Sebagai ibu rumah tangga rasanya gak ada habisnya pekerjaan domestik yang sangat menyita waktu dan energi kita. #betul tidak ibu-ibu? mencoba mencari dukungan. Sepertinya 24 jam dalam sehari itu tidak cukup untuk menyelesaikan semua pekerjaan domestik rumah tangga seperti melayani suami dengan segala kebutuhannya, merawat dan mendidik anak, mencuci dan menjemur, menyapu dan mengepel lantai, merapikan rumah yang tak rapi-rapi oleh eksplorasi anak-anak, memasak, mencuci piring, setrika pakaian, membersihkan kamar mandi, ditambah lagi jika anak rewel dan berantem, menenangkan mereka juga butuh energi yang luar biasa, belum lagi bagi istri/ibu yang punya pekerjaan di luar rumah ataupun kerja sampingan di rumah. Pekerjaan-pekerjaan tersebut yang kalo mau jujur sebenarnya bukan sepenuhnya kewajiban istri atau ibu. Tugas seorang istri atau ibu adalah berbakti, melayani suami dan mendidik anak-anak. Jadi, pekerjaan selain melayani suami dan mendidik anak-anak adalah pekerjaan yang sudah sepatutnya dikerjakan bersama yang kesemuanya merupakan ladang amal ibadah. Kalaupun seorang istri yang mengambil peran untuk mengerjakan semua pekerjaan dari bangun tidur hingga tidur lagi itu semata-mata karena ingin menyenangkan suami. Meskipun tak mengharap imbalan, seorang istri akan sangat bahagia ketika mendapat penghargaan dari suaminya, sekalipun hanya ucapan terima kasih yang sejatinya juga bukan menjadi satu-satunya tujuan istri mengerjakan semuanya. Sekalipun tak mendapat penghargaan yang berarti, paling tidak suami tidak menambah tuntutan kita istri sudah jungkir balik mengurus semuanya sendiri tanpa bantuan asisten, suami masih menyalahkan istrinya ketika anaknya mungkin (maaf) tidak “pandai” atau memiliki “kekurangan” yang dianggap tidak memenuhi kriteria anak “idaman” di mata sang ayah. Parahnya, suami tidak bisa menerima keadaan anaknya yang “kurang” menurut standarnya dan ia menyalahkan istri karena dianggap lalai dalam mendidik anak. Tidak hanya menyakiti hati orang-orang yang sudah seharusnya ia sayangi tapi juga suami ini lari dari tugasnya sebagai seorang ayah yang mempunyai tanggung jawab yang sama besarnya dengan istri dalam mendidik anak. Dan yang suami/ayah lupakan juga adalah bahwa anaknya tak sepenuhnya “kurang”, karena mereka memiliki kelebihan mereka di bidangnya masing-masing. Coba suami
pikirkan, apa jadinya ketika suami berangkat bekerja sedang istrinya lebih asyik nonton infotaiment alias acara gosip yang biasa disuguhkan pagi-pagi ketimbang menyiapkan seragam kerja dan sarapan suami. Dan akankah suami bisa tersenyum ketika memasuki rumahnya sepulang kerja mendapati istri sedang tiduran membaca majalah gosip sambil memasang headset di telinganya untuk mendengarkan musik, anaknya berantem, satu marah dan satunya lagi menangis, mainan berantakan, pakaian kotor belum dicuci, belum masak. #rumah apa pasar yak?

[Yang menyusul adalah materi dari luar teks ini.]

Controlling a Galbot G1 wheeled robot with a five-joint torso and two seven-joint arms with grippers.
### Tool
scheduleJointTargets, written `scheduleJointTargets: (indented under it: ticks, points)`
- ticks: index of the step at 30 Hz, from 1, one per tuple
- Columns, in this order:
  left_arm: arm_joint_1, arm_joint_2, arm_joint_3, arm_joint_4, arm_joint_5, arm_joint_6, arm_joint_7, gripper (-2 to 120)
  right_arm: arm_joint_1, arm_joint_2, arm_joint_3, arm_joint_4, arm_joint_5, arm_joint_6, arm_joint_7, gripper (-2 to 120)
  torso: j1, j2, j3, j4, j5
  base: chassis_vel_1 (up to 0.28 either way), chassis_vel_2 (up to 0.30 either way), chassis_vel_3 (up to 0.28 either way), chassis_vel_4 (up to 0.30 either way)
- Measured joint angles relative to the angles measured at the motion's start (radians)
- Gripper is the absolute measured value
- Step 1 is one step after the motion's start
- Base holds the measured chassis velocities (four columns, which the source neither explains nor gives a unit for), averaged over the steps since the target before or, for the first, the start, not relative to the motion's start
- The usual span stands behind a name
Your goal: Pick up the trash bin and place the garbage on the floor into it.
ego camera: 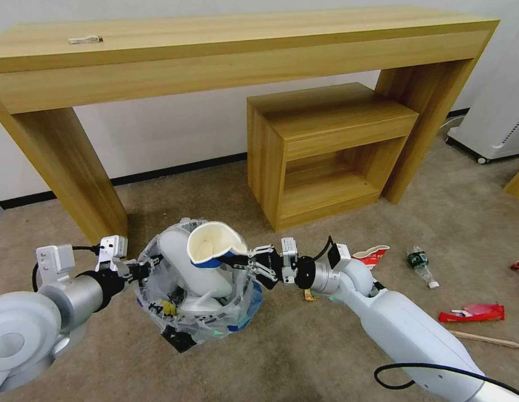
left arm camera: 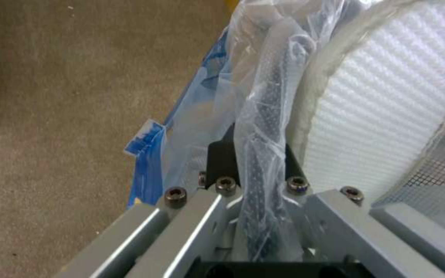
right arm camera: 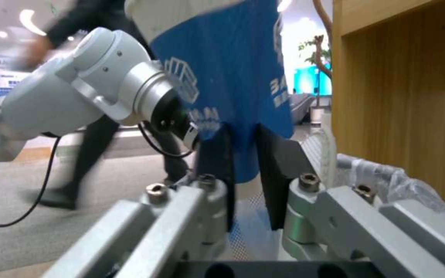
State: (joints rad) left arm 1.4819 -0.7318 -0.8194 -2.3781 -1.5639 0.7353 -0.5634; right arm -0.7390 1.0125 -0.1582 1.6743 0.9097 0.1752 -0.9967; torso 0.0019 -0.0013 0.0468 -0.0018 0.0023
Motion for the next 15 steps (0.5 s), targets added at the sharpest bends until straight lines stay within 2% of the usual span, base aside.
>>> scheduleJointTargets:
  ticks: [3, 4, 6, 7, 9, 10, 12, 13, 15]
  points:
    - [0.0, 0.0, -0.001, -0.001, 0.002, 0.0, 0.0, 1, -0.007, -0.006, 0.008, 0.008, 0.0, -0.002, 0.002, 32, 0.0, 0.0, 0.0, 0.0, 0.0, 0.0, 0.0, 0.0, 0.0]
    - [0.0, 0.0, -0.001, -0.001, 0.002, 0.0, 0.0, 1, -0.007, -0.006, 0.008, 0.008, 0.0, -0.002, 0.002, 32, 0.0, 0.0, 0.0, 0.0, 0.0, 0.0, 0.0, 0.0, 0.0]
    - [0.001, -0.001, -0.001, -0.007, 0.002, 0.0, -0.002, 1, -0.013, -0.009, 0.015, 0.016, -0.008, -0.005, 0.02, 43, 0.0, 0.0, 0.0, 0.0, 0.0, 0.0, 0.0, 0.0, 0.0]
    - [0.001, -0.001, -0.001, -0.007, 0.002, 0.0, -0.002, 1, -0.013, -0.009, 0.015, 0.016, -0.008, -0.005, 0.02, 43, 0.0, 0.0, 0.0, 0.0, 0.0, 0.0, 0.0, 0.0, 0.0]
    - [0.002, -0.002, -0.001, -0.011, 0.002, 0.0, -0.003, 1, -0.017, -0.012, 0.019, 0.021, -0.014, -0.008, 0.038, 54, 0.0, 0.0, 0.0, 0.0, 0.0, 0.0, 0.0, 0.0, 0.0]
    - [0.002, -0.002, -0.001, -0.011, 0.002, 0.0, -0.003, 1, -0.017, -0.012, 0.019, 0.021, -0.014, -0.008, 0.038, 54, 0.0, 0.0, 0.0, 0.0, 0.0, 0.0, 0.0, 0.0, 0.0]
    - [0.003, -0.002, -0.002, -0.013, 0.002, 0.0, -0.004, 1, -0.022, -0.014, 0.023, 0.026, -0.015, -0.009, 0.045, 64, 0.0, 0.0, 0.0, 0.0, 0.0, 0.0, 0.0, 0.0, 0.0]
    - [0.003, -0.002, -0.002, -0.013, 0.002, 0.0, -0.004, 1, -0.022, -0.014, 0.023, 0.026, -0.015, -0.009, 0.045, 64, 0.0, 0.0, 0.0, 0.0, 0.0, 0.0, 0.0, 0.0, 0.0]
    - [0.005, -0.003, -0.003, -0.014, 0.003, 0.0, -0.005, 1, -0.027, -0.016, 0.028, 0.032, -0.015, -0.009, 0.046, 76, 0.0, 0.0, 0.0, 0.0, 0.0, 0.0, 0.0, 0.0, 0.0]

Bersyukur mempunyai suami yang mau berbagi tugas untuk menyelesaikan pekerjaan rumah, yang artinya kami saling membagi amal ibadah. Alhamdulillah hehe. Sesedikit apapun bantuan suami dalam menyelesaikan pekerjaan rumah harus disyukuri karena masih banyak suami-suami yang belum memahami bahwa pekerjaan domestik istri tidak kalah berat dibanding tugas suami mencari nafkah untuk keluarga. Jadi jangan meremehkan pekerjaan istri yang seharian mengurus rumah beserta isinya dan menjaganya dengan sebaik-baiknya.